» **WORK TASK**
Repeat the listing exactly. Any picture in it should be left out of the copy.

****************************************

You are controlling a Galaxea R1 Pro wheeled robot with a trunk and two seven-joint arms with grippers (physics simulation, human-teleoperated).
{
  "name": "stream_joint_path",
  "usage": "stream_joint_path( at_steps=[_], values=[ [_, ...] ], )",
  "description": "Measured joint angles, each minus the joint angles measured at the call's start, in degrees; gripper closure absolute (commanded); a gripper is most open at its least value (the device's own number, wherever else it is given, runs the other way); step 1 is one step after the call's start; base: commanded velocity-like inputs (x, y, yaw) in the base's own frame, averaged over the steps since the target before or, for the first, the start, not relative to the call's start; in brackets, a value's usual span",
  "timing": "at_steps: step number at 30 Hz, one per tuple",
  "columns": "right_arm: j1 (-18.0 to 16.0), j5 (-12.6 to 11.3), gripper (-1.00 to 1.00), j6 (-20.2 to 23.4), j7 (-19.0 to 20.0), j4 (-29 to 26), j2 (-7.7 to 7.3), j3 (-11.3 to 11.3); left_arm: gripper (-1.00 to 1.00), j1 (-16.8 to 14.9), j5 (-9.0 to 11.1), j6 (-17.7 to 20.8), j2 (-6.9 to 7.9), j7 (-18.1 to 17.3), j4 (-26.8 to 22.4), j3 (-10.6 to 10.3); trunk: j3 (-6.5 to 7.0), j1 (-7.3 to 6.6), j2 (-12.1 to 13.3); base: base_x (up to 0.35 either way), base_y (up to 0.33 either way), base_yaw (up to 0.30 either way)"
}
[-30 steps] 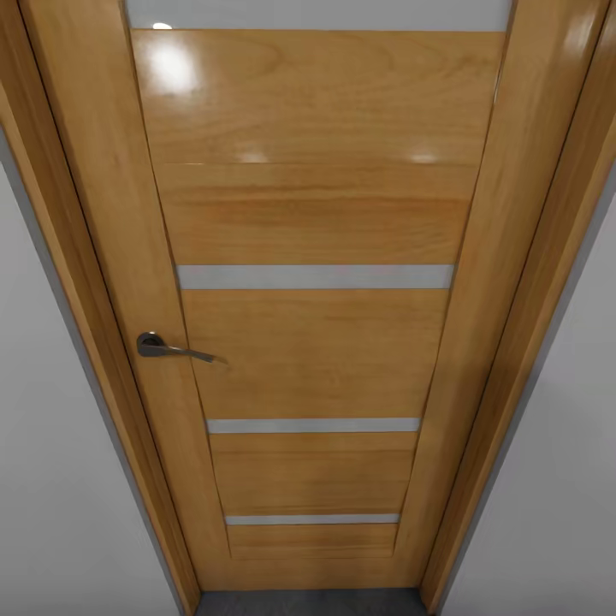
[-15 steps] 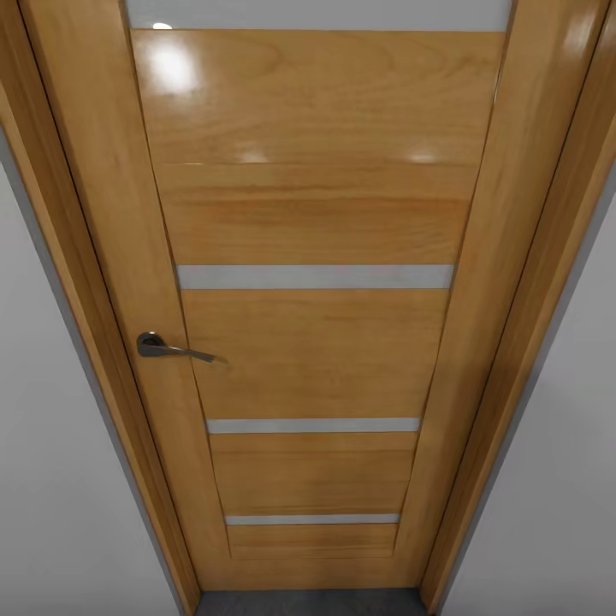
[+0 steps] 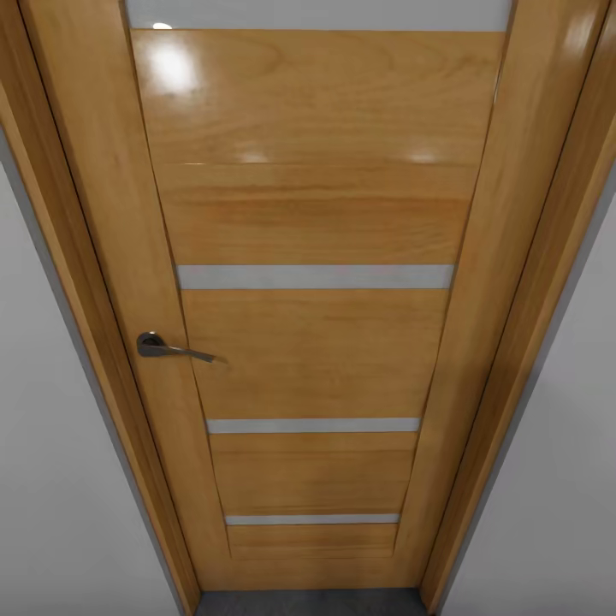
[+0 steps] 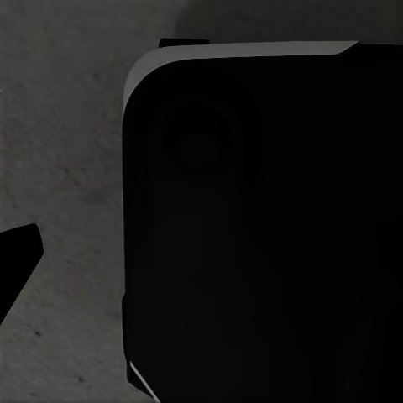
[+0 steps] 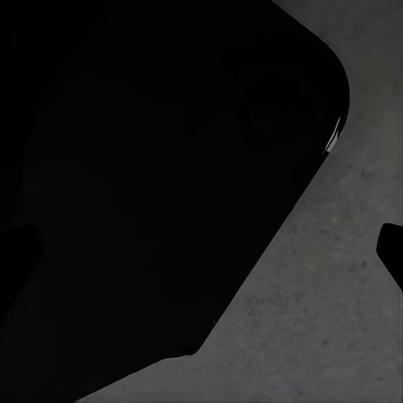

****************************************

» **EXERCISE RESULT**
You are controlling a Galaxea R1 Pro wheeled robot with a trunk and two seven-joint arms with grippers (physics simulation, human-teleoperated).
{
  "name": "stream_joint_path",
  "usage": "stream_joint_path( at_steps=[_], values=[ [_, ...] ], )",
  "description": "Measured joint angles, each minus the joint angles measured at the call's start, in degrees; gripper closure absolute (commanded); a gripper is most open at its least value (the device's own number, wherever else it is given, runs the other way); step 1 is one step after the call's start; base: commanded velocity-like inputs (x, y, yaw) in the base's own frame, averaged over the steps since the target before or, for the first, the start, not relative to the call's start; in brackets, a value's usual span",
  "timing": "at_steps: step number at 30 Hz, one per tuple",
  "columns": "right_arm: j1 (-18.0 to 16.0), j5 (-12.6 to 11.3), gripper (-1.00 to 1.00), j6 (-20.2 to 23.4), j7 (-19.0 to 20.0), j4 (-29 to 26), j2 (-7.7 to 7.3), j3 (-11.3 to 11.3); left_arm: gripper (-1.00 to 1.00), j1 (-16.8 to 14.9), j5 (-9.0 to 11.1), j6 (-17.7 to 20.8), j2 (-6.9 to 7.9), j7 (-18.1 to 17.3), j4 (-26.8 to 22.4), j3 (-10.6 to 10.3); trunk: j3 (-6.5 to 7.0), j1 (-7.3 to 6.6), j2 (-12.1 to 13.3); base: base_x (up to 0.35 either way), base_y (up to 0.33 either way), base_yaw (up to 0.30 either way)"
}
[-30 steps] 
[-15 steps] 
[+0 steps] 
[+0 steps] 
[+0 steps] 

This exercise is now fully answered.